The Commission has also noted that Duke did not model the incorporation of energy storage as part of its supply side resources, and is ordering Duke to go provide “a more complete and thorough assessment” of battery storage in both future IRPs and IRP updates. This includes the “full value” that was proposed by the North Carolina Sustainable Energy Association (NCSEA).

All told, this is a shift of course for NCUC. Sierra Club expressed gratitude that the Commission did not “rubber stamp” Duke’s plans, and the reason for this may lie in who is running the Commission. Under the previous administration NCUC was chaired by a lawyer who had worked for utility companies, but Governor Roy Cooper conducted a clean sweep of Commission seats, and Sierra Club statements suggest that this removed a bias towards utilities.

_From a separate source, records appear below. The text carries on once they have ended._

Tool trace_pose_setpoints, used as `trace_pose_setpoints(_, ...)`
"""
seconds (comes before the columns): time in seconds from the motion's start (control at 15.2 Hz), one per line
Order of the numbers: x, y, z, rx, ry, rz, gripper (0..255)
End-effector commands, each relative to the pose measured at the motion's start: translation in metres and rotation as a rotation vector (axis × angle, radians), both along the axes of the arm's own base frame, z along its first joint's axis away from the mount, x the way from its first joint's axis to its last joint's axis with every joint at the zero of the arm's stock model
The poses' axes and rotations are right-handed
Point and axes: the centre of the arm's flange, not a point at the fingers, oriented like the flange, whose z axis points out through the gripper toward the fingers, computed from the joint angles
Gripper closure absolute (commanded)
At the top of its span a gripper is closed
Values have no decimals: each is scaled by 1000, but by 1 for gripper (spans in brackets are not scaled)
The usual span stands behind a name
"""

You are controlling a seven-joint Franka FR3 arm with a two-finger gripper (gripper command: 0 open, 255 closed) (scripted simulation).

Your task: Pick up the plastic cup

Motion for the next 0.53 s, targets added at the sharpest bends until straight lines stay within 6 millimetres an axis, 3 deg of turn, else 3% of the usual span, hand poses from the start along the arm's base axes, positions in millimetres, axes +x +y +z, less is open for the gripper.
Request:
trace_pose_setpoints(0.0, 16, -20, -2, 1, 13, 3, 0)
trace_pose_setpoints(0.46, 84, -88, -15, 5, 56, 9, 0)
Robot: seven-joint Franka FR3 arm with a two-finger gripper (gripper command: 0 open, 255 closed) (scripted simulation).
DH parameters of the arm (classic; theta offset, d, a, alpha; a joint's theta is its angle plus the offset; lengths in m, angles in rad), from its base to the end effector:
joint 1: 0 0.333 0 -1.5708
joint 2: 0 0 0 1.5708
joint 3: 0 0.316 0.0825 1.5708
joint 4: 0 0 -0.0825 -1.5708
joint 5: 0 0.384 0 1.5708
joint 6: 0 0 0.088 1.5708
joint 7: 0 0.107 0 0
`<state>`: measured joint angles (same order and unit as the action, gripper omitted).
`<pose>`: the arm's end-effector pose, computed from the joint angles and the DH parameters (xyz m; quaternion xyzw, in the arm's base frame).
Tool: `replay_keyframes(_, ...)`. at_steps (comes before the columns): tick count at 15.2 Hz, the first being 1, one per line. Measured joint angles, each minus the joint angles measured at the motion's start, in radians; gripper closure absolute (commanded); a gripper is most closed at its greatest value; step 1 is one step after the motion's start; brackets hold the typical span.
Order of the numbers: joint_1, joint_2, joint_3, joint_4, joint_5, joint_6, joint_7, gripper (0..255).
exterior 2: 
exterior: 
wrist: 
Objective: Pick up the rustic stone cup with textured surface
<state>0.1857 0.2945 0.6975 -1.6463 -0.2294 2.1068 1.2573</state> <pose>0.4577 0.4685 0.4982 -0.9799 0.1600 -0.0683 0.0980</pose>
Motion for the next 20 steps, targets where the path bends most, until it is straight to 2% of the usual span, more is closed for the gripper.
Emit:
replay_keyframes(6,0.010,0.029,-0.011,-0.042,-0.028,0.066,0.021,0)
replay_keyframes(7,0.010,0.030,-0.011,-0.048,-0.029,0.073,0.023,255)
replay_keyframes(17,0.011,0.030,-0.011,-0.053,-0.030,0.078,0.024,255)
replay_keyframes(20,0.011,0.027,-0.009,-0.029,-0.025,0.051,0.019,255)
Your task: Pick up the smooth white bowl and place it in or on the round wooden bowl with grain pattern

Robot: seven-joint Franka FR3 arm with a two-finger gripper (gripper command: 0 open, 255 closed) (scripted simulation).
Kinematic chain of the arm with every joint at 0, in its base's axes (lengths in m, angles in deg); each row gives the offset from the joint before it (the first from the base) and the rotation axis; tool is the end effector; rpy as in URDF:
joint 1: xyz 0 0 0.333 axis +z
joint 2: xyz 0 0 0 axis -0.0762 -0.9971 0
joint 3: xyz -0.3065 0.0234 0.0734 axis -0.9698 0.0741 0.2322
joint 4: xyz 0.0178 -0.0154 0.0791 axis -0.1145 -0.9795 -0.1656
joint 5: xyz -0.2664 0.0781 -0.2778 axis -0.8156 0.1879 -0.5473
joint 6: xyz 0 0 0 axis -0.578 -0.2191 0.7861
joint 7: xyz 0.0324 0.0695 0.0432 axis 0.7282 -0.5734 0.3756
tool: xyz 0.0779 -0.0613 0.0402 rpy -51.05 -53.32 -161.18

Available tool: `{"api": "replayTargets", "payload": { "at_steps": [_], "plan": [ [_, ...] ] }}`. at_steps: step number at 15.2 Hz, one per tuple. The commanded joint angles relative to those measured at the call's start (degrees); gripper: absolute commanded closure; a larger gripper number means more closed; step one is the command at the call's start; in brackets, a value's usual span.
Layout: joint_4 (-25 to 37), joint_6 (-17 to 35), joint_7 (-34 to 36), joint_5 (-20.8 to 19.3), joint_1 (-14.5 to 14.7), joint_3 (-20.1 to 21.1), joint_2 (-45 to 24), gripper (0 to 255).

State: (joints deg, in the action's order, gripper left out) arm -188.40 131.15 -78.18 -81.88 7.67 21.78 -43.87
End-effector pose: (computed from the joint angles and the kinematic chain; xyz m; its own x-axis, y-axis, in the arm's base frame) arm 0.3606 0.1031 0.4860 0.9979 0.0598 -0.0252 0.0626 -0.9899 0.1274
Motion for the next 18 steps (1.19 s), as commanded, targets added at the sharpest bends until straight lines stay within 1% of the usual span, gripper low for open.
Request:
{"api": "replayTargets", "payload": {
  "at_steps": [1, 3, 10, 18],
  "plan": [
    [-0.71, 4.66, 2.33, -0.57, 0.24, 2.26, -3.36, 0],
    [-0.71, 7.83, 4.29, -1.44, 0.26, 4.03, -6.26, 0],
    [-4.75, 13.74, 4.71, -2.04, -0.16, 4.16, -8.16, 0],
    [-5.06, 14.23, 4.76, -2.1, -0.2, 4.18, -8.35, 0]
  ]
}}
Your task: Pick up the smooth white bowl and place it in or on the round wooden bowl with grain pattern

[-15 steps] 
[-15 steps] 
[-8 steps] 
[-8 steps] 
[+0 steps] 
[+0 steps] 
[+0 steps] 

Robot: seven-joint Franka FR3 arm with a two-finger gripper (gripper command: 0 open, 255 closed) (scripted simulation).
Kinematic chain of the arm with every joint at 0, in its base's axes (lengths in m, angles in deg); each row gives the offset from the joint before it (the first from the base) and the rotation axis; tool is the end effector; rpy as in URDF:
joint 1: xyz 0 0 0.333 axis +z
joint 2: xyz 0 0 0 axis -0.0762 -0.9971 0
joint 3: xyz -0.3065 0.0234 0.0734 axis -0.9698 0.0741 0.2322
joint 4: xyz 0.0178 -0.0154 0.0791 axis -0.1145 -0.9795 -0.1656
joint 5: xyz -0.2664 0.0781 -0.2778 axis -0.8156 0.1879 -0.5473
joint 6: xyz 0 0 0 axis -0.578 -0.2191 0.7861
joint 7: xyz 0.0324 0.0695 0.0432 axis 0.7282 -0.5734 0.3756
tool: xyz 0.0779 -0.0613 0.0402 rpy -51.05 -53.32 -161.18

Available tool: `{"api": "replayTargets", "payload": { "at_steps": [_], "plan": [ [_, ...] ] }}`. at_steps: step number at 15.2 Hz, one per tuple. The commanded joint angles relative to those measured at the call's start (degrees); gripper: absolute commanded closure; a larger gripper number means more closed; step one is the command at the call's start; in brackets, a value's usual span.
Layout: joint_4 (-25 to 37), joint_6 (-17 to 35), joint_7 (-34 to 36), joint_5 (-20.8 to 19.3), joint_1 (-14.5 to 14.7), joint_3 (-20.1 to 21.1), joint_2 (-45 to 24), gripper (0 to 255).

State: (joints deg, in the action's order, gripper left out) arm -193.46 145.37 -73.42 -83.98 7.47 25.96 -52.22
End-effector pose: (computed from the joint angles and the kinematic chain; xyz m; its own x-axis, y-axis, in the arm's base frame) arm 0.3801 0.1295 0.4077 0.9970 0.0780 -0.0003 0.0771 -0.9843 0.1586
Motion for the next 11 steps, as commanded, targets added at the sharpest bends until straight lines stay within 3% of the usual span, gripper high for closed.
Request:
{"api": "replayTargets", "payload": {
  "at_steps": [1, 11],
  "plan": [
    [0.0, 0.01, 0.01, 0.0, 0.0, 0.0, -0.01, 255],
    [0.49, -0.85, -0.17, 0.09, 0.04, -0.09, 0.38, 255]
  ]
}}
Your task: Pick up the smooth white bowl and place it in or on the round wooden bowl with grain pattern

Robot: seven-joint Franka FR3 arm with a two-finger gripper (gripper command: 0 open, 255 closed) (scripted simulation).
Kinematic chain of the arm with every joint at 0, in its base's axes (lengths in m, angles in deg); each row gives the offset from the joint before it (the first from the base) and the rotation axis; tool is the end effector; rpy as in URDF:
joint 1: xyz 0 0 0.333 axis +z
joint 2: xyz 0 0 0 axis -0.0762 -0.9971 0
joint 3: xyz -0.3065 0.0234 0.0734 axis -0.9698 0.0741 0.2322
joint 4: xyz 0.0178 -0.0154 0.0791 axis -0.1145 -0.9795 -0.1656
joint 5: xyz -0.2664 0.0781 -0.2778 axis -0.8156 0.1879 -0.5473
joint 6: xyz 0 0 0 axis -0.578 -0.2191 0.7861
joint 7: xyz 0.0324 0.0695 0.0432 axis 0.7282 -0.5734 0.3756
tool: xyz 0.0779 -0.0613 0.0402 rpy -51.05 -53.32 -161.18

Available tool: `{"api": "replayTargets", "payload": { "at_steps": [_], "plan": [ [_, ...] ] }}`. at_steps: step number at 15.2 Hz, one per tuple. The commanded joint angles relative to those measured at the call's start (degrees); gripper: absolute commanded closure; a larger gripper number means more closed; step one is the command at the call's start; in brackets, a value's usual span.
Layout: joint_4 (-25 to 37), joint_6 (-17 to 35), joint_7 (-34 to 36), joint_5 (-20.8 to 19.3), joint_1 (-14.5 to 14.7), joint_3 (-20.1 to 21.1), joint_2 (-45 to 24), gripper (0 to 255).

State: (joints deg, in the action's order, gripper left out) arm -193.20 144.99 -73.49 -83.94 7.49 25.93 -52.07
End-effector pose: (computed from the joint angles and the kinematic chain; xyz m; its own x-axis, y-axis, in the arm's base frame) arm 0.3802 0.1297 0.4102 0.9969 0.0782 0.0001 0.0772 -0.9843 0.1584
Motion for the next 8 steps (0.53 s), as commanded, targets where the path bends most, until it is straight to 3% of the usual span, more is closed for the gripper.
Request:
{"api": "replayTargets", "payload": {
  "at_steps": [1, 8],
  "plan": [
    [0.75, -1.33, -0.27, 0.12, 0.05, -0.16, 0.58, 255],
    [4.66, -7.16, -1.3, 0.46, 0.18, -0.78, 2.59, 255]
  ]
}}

“The new Commission is more balanced in terms of the concerns of all intervenors,” Rogers told pv magazine.

However, the matters raised by NCUC are still far from resolved, and Duke is proceeding with its current plan, based on coal-friendly assumptions, for the remainder of 2019 and 2020. There is also the question of how the details will come out in Duke’s modeling of shutting down its coal plants and reducing emissions, both things which the company clearly does not want to do.

Regardless, Sierra Club is calling this a win. “It’s way past time for Duke to get serious about resource planning that isn’t centered on several more decades of burning dirty, climate disrupting fossil fuels,” stated Rogers. “We’re confident a thorough analysis will show what we already know: cheap, clean resources like solar, paired with robust investments in energy efficiency and battery storage, will beat out the dirty fuels of the past every time.”